Plano avança em itens como financiamento e avaliação de alunos

> Folha de São Paulo, 03/03/2010 - São Paulo SP

Introdução do Fundeb e fim da desvinculação de parte da receita da educação levaram mais recursos para o setor. Ampliação da escolaridade obrigatória fez as matrículas aumentarem na faixa de 4 a 6 anos; todos os alunos e escolas públicas são avaliados DA SUCURSAL DE

BRASÍLIA
Embora o quadro geral seja negativo, o balanço do PNE (Plano Nacional de Educação) também mostra alguns avanços e não capta efeitos de medidas adotadas mais recentemente, já que os dados utilizados vão de 2001 a 2008. Um exemplo é o Fundeb (fundo de desenvolvimento da educação básica). Instituído em 2007, ele substituiu o Fundef, que cobria apenas o ensino fundamental, e passou a colocar recursos também para outras etapas que haviam ficado em segundo plano -a educação infantil, o ensino médio e a educação de jovens e adultos (antigo supletivo). A injeção de recursos da União para os Estados mais pobres saiu de R$ 500 milhões para R$ 5 bilhões. No ano passado, outra boa notícia para o financiamento foi o fim da DRU (Desvinculação de Receitas da União) para a educação. Instituído em 1994, o mecanismo permitia que o governo gastasse em outras
áreas até 20% da receita vinculada à educação, o que tirava do setor R$ 10 bilhões por ano. A mesma emenda que acabou com a DRU trouxe outro avanço: a ampliação da escolaridade obrigatória, que passou dos 7 a 14 anos de idade para 4 a 17 anos. Na faixa etária de quatro a seis anos, também houve um movimento positivo: o número de matrículas aumentou e deve cumprir a meta até 2010, saindo de 61,2% no ano 2000 para 79,8% em 2008, o que coloca o país muito próximo da meta de 80%. O monitoramento do PNE aponta que o Brasil evoluiu também na avaliação da aprendizagem. O governo Fernando Henrique Cardoso (1995-2002) consolidou o Saeb (Sistema de Avaliação da Educação Básica) que havia sido criado por Fernando Collor (1990-92), mudando a metodologia da prova para que fosse possível compará-la ano a ano. Sob Lula, o processo se
aprofundou, e a prova deixou de ser amostral para avaliar todos os alunos e dar uma nota para cada escola pública do país. Informado sobre o teor da reportagem, o Ministério da Educação afirmou que o relatório é preliminar e que novos dados deverão ser acrescentados posteriormente na avaliação que a pasta faz sobre o PNE. O MEC prometeu dobrar o atendimento de crianças em creches até 2010 -o que deixará o país fora da meta do mesmo jeito. Em relação ao ensino fundamental, lembrou que, pela primeira vez, foi registrada uma melhoria na qualidade: a nota subiu de 3,8, em 2005, para 4,2 em 2007. Em relação ao ensino médio, o MEC comemorou o fato de que, após as taxas de matrícula ficarem anos estagnadas, aumentaram dois pontos percentuais na última medição feita pelo IBGE. Segundo o instituto, em 2008, 84% dos adolescentes de 15 a 17 anos estavam na escola, contra 82% em 2007.
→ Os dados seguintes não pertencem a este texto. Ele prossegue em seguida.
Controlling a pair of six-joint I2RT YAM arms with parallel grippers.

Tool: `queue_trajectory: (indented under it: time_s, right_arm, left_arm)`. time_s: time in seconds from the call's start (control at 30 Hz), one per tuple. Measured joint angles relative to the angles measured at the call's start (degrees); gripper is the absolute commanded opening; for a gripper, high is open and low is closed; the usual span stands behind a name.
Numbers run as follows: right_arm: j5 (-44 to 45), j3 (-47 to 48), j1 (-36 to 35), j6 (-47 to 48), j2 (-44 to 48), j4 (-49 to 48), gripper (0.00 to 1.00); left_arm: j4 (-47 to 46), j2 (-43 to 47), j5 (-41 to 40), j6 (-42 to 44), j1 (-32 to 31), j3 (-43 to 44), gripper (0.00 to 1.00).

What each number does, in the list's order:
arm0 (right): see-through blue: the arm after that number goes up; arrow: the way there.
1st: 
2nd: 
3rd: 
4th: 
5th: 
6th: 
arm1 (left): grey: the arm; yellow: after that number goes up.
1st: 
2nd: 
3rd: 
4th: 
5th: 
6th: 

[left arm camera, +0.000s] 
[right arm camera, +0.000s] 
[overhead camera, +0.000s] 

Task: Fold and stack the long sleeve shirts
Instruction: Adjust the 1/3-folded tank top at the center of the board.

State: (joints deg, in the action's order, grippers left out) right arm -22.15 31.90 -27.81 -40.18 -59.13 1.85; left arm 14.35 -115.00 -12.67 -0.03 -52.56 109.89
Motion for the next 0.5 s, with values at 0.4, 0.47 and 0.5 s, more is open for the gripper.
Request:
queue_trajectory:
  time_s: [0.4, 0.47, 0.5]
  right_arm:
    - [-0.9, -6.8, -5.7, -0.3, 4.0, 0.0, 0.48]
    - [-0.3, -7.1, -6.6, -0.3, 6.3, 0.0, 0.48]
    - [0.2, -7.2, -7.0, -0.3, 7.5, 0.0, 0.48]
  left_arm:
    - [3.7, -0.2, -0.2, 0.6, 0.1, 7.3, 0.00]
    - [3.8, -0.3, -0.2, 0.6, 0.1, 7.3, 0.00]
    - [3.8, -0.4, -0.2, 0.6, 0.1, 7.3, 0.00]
Projeto misturou metas irrealistas e outras factíveis
> Folha de São Paulo, 03/03/2010 - São Paulo SP

ANTÔNIO GOIS DA SUCURSAL DO RIO
O Plano Nacional de Educação é uma oportunidade única para que a sociedade civil possa debater com o poder público os rumos da educação brasileira. Para que não vire letra morta, há importantes reflexões a serem feitas sobre o que ocorreu com o último PNE, aprovado em 2001 pelo Congresso. A primeira delas é que falhamos todos na tarefa de popularizar seus objetivos e metas. É bem verdade, porém, que a redação do plano dificultava a missão. Com centenas de objetivos a serem atingidos, era quase impossível identificar as
demandas prioritárias. Outra lição importante é que metas irrealistas trarão poucos resultados, além da sensação de fracasso. O caso mais emblemático talvez tenha sido a ampliação das creches. Em 2001, apenas 9% das crianças de zero a três anos estavam na escola. A meta era 50%, mas ficamos longe disso. Não há dúvida de que demos pouca ou nenhuma prioridade à primeira infância, mas o objetivo era ousado até mesmo para países desenvolvidos. De uma relação de
28 nações listadas pela OCDE (organização que congrega, em sua maioria, países desenvolvidos), apenas duas, Dinamarca e Islândia, tinham mais de 50% de sua população de zero a três anos em creches em 2005. Por outro lado, parecia viável reduzir a taxa de repetência -já absurda até para padrões de nações pobres africanas- pela metade. Em vez disso, verificamos aumento. Para popularizar o próximo PNE, ajudará muito ter um texto com prioridades claras e metas alcançáveis e mensuráveis.